**TASK PROMPT**: Please return the lines below verbatim, beginning at the one that has "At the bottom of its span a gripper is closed" and stopping after the one that has "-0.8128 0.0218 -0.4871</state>", and add no other lines.

**DATA TO EXAMINE**:
■ ■ ■ ■

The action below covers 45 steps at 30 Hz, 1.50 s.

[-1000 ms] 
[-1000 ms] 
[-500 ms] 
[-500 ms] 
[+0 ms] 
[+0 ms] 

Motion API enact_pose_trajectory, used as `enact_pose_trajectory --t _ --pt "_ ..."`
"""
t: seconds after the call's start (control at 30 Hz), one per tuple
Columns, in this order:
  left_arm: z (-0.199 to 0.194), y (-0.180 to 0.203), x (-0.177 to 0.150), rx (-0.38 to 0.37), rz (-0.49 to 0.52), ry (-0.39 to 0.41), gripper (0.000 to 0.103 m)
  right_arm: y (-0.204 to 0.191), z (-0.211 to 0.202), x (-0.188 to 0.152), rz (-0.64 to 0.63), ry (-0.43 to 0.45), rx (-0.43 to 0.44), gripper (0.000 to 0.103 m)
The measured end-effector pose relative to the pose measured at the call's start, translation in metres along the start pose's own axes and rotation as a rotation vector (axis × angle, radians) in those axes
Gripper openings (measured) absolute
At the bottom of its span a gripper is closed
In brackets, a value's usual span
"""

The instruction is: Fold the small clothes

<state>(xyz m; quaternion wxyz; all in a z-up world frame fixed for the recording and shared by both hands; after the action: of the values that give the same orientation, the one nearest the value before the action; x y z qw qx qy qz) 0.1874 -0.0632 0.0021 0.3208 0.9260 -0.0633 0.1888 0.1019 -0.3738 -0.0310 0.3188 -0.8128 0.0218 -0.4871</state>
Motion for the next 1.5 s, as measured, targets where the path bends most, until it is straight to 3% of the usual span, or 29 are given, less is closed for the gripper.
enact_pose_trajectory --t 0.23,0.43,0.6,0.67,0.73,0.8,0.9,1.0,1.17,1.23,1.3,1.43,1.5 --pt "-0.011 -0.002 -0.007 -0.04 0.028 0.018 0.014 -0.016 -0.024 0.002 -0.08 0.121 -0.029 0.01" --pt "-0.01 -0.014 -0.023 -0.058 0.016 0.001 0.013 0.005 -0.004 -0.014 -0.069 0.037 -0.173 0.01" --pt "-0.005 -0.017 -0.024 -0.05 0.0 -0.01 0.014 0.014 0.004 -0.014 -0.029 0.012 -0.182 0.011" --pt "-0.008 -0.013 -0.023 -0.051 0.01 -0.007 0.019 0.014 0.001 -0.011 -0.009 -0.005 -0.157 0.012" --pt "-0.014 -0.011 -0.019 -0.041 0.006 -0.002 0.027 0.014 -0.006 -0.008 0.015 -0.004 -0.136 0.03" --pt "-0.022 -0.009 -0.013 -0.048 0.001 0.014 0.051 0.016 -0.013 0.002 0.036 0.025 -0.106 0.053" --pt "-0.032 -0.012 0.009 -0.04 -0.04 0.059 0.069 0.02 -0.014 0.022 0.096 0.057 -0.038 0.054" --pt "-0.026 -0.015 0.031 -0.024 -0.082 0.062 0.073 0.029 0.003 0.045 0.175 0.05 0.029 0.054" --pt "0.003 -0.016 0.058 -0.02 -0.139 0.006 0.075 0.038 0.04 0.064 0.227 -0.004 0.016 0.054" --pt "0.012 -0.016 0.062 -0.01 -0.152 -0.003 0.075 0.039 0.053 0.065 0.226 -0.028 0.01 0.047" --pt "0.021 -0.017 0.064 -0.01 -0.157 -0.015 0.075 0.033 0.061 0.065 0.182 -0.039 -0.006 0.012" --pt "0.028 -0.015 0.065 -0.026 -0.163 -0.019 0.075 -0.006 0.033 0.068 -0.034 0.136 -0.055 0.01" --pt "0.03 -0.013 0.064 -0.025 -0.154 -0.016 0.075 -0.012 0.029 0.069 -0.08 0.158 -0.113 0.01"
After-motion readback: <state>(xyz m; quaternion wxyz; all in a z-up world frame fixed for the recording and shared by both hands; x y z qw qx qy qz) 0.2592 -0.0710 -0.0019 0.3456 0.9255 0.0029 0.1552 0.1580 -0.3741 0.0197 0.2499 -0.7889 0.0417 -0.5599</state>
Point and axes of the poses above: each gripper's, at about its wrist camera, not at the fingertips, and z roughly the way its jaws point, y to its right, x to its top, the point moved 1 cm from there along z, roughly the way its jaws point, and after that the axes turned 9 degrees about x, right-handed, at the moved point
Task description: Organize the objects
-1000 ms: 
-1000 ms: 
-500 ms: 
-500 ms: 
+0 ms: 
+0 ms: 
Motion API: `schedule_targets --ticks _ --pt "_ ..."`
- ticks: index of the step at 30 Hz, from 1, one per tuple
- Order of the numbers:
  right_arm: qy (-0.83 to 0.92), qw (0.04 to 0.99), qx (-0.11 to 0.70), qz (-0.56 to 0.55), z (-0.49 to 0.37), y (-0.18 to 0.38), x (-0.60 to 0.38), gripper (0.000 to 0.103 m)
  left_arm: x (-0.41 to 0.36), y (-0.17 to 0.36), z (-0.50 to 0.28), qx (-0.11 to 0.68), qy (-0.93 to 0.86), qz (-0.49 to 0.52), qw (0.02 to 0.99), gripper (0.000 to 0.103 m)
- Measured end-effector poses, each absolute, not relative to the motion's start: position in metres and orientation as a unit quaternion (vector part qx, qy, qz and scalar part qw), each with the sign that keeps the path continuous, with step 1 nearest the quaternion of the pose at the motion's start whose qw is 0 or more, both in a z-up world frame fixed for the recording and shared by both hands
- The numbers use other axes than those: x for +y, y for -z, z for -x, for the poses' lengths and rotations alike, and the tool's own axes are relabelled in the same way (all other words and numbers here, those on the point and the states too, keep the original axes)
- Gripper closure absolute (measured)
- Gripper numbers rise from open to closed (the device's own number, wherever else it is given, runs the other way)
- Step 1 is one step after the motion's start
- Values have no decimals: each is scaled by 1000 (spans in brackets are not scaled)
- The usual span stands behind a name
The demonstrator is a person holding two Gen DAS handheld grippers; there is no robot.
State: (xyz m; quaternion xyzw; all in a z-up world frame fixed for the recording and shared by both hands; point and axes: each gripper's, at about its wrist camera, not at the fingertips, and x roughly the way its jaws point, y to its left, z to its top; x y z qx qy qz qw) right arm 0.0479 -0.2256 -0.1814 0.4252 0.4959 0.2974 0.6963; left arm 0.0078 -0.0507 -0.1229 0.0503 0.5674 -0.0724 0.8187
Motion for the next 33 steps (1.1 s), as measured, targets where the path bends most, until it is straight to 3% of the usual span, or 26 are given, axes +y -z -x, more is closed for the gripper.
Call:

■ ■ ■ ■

**WRITTEN ANSWER**:
At the bottom of its span a gripper is closed
In brackets, a value's usual span
"""

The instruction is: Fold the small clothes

<state>(xyz m; quaternion wxyz; all in a z-up world frame fixed for the recording and shared by both hands; after the action: of the values that give the same orientation, the one nearest the value before the action; x y z qw qx qy qz) 0.1874 -0.0632 0.0021 0.3208 0.9260 -0.0633 0.1888 0.1019 -0.3738 -0.0310 0.3188 -0.8128 0.0218 -0.4871</state>

Nothing more belongs to the answer.